For the function foo6, give a Curried application of the procedure which evaluates to 3.
(define foo6
(lambda (x)
(x (lambda (y) (y y)))))
I've defined a foo7 to see how the last line works
(define foo7 (lambda (y) (y y)))
Is there some "y" that can both be the operator and the operand?
Edit: The question should read:
Is there some "y" that can both be the operator and the operand that will not cause an error or infinite loop?

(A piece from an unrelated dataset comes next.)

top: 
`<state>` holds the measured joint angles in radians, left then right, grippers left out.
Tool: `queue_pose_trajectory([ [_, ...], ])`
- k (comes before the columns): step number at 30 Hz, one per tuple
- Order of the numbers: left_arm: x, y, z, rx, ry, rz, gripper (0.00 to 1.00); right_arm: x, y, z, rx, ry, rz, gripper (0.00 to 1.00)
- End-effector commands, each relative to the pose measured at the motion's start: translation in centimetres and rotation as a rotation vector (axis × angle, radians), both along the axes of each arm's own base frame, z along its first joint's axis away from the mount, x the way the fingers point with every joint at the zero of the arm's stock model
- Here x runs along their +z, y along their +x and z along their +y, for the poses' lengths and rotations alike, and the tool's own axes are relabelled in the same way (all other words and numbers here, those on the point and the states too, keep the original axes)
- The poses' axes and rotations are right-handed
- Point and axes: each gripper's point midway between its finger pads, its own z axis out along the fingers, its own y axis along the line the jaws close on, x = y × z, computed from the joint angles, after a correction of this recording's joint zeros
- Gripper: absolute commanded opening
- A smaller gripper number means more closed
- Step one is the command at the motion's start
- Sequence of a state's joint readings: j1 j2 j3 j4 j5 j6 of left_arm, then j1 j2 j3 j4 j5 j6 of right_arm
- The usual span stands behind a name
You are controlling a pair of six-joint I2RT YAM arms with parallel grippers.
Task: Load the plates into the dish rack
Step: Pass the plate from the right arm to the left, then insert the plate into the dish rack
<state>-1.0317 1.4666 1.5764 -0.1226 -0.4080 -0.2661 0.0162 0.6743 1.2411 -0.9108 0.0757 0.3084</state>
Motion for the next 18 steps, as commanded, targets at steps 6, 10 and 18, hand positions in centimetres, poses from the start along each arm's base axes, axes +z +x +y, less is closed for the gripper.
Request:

Question taken from the Structure and Interpretation of Computer Program (SICP) Sample Programming assignments: https://mitpress.mit.edu/sicp/psets/index.html
From the "Introductory assignment," Exercise 11:
Yes. Scheme and Racket are both Lisp1s which means they only have one namespace and thus. the variable v can be any value including procedures.
The second you see something like (lambda (y) (y y)) it obvious what type y is a procedure by the way it is being applied. For any other values than a procedure it would end with a application error:
((lambda (y) (y y)) 5)
; ERROR: application: 5 is not a procedure
The procedure itself will probably expect itself as an argument so we can assume some sort of omega or z combinator.
We have higher order procedures you pass functions as values in operand position and to use them just put then in operator position:
(define (times n p)
(lambda (arg)
(let loop ((n n) (acc arg))
(if (<= n 0)
acc
(loop (sub1 n) (p acc))))))
(define double (lambda (v) (+ v v)))
(define test (times 3 double))
(test 5) ; ==> 40
Scheme is not alone on having this feature. The same code as above can be expressed just as easily in JavaScript as it also only have one namespace and parseInt(x) evaluates the variable parseInt to a value that gets applied with the argument you get from evaluating the variable x. They are just two variables, nothing special.
EDIT
Here is an example where (lambda (y) (y y)) is used in something usefull.
;; the Z combinator
(define Z
(lambda (f)
((lambda (y)
(y y))
(lambda (g)
(f (lambda args (apply (g g) args)))))))
(define (fib n)
((Z (lambda (helper)
(lambda (n a b)
(if (zero? n)
a
(helper (- n 1) b (+ a b))))))
n 0 1))
(fib 10) ; ==> 55
The Z combinator is the Y combinator for eager languages. It makes it possibly for self reference without mutating the environment.